- Qasem Kheyl-e Arateh Location within Iran
- Coordinates: 36°29′34″N 52°57′12″E﻿ / ﻿36.49278°N 52.95333°E
- Country: Iran
- Province: Mazandaran
- County: Qaem Shahr
- District: Central
- City: Arateh

Population (2011)
- • Total: 1,391
- Time zone: UTC+3:30 (IRST)

= Qasem Kheyl-e Arateh =

Neighborhood in Mazandaran province, Iran

Qasem Kheyl-e Arateh (قاسم خيل ارطه) (Note: Also romanized as Qāsem Kheyl-e Araţeh) is a neighborhood in the city of Arateh in the Central District of Qaem Shahr County, Mazandaran province, Iran.

==Demographics==
===Population===
At the time of the 2006 National Census, Qasem Kheyl-e Arateh's population was 1,149 in 301 households, when it was a village in Bisheh Sar Rural District.
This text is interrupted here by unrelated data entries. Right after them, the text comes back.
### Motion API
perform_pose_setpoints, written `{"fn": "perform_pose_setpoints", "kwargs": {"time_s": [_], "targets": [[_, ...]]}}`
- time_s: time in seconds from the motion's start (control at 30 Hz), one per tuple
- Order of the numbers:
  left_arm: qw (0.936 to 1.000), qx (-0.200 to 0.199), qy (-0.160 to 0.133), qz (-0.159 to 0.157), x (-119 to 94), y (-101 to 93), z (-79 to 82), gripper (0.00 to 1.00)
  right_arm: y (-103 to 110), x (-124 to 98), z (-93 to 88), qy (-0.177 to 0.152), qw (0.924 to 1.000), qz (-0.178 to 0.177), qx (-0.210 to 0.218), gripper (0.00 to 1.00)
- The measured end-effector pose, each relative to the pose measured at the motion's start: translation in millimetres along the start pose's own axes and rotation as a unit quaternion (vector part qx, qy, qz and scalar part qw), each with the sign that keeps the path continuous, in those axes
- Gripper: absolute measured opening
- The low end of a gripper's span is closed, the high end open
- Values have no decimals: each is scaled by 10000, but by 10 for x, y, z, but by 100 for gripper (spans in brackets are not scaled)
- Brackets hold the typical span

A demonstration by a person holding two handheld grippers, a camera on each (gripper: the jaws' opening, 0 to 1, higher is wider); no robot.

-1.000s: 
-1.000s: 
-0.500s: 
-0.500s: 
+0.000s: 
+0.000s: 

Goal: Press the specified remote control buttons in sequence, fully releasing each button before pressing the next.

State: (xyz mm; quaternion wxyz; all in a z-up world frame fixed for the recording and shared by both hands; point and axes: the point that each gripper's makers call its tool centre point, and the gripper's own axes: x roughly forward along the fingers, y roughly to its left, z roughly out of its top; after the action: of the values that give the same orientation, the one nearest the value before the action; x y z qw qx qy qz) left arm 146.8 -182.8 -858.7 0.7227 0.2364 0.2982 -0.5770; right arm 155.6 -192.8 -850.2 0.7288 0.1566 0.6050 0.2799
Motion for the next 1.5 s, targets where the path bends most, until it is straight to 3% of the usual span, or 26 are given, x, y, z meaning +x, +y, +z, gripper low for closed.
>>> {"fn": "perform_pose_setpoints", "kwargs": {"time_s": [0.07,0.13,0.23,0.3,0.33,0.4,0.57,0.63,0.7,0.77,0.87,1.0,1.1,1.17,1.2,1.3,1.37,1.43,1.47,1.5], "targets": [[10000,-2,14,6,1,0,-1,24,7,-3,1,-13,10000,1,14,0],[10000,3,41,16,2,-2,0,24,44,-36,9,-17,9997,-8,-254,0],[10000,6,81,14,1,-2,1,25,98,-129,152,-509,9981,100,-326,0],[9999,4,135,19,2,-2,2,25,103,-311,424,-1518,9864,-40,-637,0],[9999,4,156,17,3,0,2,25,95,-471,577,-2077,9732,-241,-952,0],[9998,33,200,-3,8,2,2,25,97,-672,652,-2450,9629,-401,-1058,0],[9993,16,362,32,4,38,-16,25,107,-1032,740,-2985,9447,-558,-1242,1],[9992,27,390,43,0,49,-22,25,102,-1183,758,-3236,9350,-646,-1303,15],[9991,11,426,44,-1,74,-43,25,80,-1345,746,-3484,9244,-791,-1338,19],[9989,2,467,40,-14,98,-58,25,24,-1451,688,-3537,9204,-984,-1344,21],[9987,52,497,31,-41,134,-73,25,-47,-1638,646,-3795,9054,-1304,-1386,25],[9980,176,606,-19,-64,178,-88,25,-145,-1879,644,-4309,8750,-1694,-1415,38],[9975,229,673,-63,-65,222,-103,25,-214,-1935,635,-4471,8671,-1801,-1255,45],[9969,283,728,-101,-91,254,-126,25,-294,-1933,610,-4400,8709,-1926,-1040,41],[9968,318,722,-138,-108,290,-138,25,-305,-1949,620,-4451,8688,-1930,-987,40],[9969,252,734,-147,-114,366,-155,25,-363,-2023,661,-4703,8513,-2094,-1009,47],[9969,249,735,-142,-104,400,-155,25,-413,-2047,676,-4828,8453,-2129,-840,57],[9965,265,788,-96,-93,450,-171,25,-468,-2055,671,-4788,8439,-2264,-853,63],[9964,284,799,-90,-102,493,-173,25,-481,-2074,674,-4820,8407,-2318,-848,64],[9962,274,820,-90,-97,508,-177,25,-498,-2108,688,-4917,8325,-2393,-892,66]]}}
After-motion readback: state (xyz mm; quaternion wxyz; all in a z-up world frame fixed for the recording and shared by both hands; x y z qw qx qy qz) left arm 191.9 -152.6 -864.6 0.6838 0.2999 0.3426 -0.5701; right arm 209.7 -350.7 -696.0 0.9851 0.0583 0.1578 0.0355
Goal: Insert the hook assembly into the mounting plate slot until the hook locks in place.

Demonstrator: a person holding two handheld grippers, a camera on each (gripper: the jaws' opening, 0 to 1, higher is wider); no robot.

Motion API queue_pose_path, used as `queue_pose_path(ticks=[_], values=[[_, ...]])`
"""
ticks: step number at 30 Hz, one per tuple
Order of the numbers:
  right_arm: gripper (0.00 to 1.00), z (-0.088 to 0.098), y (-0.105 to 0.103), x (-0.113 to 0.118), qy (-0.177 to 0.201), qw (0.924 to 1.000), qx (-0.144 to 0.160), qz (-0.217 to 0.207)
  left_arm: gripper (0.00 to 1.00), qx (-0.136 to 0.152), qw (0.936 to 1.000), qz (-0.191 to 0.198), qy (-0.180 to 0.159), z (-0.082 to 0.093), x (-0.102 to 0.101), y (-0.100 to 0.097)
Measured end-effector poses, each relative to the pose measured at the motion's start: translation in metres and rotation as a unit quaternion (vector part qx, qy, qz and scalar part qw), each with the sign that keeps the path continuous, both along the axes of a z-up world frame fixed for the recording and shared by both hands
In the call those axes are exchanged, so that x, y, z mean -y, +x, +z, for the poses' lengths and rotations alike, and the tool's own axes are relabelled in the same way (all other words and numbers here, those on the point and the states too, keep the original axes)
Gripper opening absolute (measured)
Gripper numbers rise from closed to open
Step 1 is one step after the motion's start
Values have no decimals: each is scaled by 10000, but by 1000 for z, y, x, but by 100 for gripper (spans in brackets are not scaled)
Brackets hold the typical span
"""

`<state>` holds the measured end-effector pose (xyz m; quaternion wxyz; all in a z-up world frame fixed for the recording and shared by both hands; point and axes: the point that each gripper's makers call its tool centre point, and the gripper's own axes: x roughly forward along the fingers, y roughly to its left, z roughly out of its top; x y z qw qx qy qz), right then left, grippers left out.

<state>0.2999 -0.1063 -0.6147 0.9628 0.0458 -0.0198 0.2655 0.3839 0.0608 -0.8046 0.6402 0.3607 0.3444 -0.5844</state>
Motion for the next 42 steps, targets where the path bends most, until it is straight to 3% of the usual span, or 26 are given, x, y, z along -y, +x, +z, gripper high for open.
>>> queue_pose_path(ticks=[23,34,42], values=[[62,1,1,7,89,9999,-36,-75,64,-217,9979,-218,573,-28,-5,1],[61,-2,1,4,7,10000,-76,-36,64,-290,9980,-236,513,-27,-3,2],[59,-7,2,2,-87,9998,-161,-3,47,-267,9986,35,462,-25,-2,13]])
The following census in 2011 counted 1,391 people in 409 households.

In 2010, the village of Qadi Kola-ye Arateh was merged with Abu Kheyl-e Arateh, Arateh Dasht, Bur Kheyl-e Arateh, Juja Deh-e Arateh, Kafshgar Kola-ye Arateh, and Qasem Kheyl-e Arateh to become the city of Arateh.